Looking at this dataset we can get a glimpse of a horrible time that helped shaped America’s history. Reading the information in the dataset and seeing what constitutes as a defect for a slave brings the history to life for me. In every way whites tried to dehumanize African Americans even on record. I didn’t consider the fact that no names were attached to the skill sets and defects of the enslaved, rather treated as a form of property. The fact that being a child was listed as a defect indicate how the slave trade tore families apart.
Looking at all the different factors in the dataset, it became easier to see the correlate certain things with others. For example, the records show how slaves were being appraised and what might have influenced the increase or decrease in value. One thing I would like to understand better would be a better insight to the process slaves were sold. Where were the auctions held? How would one be able to evaluate a slave past someone’s word? Were the best slaves advertised or “praised”?
How slaves acquired some of their skills were astonishing to me. Given that slaves weren’t allowed to read and write they still were taught some very hard trades including blacksmith and mechanics. What predetermines what skill set will be taught to a specified slave?

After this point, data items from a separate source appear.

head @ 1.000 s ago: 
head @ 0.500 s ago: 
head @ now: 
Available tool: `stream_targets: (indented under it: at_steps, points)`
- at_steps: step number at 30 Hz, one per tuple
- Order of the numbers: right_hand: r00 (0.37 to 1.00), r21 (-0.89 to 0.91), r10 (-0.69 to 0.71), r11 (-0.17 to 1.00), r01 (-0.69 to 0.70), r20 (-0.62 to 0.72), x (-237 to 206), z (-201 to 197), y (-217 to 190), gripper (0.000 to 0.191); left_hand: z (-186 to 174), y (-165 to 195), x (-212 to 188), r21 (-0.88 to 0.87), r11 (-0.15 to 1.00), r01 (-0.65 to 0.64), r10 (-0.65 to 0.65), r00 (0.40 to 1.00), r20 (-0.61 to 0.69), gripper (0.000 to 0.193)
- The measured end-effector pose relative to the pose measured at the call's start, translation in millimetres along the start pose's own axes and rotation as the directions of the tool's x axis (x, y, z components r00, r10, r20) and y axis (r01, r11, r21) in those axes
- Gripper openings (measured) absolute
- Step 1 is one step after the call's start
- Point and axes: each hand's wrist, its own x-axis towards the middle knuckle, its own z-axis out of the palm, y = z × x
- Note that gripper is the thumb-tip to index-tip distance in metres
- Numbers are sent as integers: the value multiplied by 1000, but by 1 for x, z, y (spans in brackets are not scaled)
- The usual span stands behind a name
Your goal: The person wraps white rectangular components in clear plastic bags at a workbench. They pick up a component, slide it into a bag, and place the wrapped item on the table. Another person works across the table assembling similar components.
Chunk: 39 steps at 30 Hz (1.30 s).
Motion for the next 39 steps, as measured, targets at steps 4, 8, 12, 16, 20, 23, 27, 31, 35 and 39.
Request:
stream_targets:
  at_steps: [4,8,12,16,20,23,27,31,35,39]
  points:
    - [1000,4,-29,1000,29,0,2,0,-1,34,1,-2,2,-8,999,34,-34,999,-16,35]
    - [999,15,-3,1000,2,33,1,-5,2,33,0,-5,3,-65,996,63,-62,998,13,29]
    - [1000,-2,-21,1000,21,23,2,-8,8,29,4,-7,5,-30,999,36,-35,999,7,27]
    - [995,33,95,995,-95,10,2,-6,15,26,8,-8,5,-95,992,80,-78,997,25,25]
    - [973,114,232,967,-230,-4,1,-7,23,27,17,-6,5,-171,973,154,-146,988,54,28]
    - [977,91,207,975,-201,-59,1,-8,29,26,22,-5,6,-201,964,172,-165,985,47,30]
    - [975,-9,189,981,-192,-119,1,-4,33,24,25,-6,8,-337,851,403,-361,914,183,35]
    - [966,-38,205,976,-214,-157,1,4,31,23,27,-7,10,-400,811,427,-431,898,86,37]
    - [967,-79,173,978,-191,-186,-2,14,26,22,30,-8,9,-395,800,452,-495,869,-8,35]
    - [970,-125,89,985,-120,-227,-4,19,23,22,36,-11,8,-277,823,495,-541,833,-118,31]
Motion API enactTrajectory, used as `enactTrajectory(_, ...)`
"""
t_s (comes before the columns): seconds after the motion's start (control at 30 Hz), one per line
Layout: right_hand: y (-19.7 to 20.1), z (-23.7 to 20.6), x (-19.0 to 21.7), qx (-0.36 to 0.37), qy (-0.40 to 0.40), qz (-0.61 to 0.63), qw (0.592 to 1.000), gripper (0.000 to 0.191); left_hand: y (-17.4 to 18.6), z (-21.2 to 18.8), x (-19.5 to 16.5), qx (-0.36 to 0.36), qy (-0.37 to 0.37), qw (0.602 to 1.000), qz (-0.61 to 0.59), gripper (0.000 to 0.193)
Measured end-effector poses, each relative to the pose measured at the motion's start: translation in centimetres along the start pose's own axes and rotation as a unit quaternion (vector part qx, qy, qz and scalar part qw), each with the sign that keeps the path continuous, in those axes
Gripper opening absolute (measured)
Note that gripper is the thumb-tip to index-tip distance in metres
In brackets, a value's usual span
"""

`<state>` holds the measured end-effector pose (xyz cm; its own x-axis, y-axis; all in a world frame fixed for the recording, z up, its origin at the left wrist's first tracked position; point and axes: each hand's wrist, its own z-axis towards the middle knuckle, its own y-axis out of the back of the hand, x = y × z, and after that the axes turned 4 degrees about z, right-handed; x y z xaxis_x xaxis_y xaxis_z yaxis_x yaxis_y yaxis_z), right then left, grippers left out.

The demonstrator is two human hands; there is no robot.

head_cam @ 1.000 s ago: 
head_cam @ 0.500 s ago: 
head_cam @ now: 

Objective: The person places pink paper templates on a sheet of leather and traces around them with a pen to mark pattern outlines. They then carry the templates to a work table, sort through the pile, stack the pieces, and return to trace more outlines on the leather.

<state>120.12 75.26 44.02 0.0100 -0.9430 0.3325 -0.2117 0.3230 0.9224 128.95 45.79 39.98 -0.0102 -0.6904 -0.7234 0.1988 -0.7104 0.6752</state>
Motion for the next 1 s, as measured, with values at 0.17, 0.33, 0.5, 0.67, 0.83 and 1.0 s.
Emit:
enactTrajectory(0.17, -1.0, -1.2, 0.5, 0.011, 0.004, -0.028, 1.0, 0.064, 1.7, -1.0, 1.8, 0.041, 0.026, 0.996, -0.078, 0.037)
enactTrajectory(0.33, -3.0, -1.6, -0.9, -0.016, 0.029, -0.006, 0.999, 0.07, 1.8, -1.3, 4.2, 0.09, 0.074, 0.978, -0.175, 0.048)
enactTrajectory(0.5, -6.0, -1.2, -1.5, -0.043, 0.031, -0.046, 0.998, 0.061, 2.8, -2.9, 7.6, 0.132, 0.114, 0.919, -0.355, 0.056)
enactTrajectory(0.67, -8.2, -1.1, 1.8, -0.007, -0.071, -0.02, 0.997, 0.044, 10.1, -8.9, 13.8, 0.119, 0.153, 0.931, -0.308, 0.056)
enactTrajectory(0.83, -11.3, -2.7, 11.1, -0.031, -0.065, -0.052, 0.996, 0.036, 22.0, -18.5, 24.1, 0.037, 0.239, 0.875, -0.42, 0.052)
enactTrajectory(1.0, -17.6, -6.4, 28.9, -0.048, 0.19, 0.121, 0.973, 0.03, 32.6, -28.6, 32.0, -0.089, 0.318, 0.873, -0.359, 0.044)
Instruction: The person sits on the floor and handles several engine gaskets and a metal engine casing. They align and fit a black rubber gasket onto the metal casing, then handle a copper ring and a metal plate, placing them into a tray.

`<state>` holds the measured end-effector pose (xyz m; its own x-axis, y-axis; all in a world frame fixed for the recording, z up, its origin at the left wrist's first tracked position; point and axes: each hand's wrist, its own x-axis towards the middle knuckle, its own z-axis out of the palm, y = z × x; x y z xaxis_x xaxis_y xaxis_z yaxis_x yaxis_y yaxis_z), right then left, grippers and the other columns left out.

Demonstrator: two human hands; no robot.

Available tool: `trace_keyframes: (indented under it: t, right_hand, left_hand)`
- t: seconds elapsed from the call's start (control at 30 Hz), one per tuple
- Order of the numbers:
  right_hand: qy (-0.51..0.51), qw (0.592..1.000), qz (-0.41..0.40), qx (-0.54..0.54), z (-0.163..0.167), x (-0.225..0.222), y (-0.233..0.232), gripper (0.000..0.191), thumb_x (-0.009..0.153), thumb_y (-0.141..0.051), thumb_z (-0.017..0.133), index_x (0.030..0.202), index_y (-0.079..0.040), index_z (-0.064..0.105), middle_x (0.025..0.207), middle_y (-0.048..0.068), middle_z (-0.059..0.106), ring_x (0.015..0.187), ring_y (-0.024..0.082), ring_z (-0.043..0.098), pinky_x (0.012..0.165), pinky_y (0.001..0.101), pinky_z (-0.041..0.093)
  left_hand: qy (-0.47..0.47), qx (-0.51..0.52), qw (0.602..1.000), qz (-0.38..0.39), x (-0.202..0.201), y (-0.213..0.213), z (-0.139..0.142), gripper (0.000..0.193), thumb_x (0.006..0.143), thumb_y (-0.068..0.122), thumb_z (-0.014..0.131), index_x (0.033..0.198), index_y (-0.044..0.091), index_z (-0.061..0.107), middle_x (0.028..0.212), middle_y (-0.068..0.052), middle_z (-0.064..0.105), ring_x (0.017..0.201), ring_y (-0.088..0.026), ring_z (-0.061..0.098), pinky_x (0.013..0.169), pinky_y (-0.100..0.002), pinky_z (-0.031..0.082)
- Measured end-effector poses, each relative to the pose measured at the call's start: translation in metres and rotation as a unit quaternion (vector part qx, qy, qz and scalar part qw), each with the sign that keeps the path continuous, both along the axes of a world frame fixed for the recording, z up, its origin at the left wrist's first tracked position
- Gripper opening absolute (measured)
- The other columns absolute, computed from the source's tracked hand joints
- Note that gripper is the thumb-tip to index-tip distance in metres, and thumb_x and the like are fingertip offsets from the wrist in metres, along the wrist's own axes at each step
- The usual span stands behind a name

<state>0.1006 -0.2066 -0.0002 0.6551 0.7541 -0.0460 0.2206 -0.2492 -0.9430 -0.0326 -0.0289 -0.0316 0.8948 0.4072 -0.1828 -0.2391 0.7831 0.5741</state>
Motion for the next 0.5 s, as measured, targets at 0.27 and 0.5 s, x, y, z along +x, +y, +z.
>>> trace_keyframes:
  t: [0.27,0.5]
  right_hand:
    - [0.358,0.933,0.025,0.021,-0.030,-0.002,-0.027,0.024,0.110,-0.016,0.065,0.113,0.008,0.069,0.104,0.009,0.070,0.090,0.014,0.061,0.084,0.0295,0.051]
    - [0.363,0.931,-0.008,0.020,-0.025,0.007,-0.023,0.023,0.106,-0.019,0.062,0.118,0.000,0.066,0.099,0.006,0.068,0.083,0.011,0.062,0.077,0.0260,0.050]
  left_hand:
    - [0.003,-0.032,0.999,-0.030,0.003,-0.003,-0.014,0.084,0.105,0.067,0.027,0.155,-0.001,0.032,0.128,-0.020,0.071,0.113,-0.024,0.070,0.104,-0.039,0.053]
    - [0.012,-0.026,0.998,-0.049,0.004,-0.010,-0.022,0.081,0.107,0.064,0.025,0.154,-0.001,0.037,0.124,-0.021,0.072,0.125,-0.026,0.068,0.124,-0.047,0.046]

With this dataset there are only so many questions answered about slavery. To find answers to some of my questions further research would be required. I would start by looking at more northern states for comparison to the seven southern states of this dataset. Based on geographic location looking at slave datasets for states like Maryland and Pennsylvania, we can view similarities and differences in things like skill sets. We can see where on the map most skills sets were increased and were on the map certain skills were nonexistent. Given that the north was more industrialized in the United States than the south, I was curios to if the skill sets of women would change in different datasets from the “domestic” centered skill sets of the south. I also wonder if the appraised value of these slaves was affected by industrialization just as much as the cotton boom affect value of a slave in southern states. Some ways to go about researching this information would be to look at a census and see how the slave sale categories compared to the more industrialized states up north. Personal slave accounts would probably reassure the question of How slaves felt working as a form of property. Letters from slaves either from the north or south can determine what hardships, if they faced and if they were dehumanized in any facet. Focusing on defects in the visualization, what affect does gender have on treatment of defects, if any? Is there any health coverage a master would put on his most productive slaves, which in most cases are men or is the value of every slave important to an owner? Based on the previous examples of sexism faced by slaves by looking at differences in appraised value between males and females, it would make more common sense to conclude that top notch male slaves receive more medical attention than a female with a defect. To prove this theory, further research on the medical attention that was given to slaves during this time period and attempt to specifically locate scholarly reviewed sources and recorded history about treatment of defects.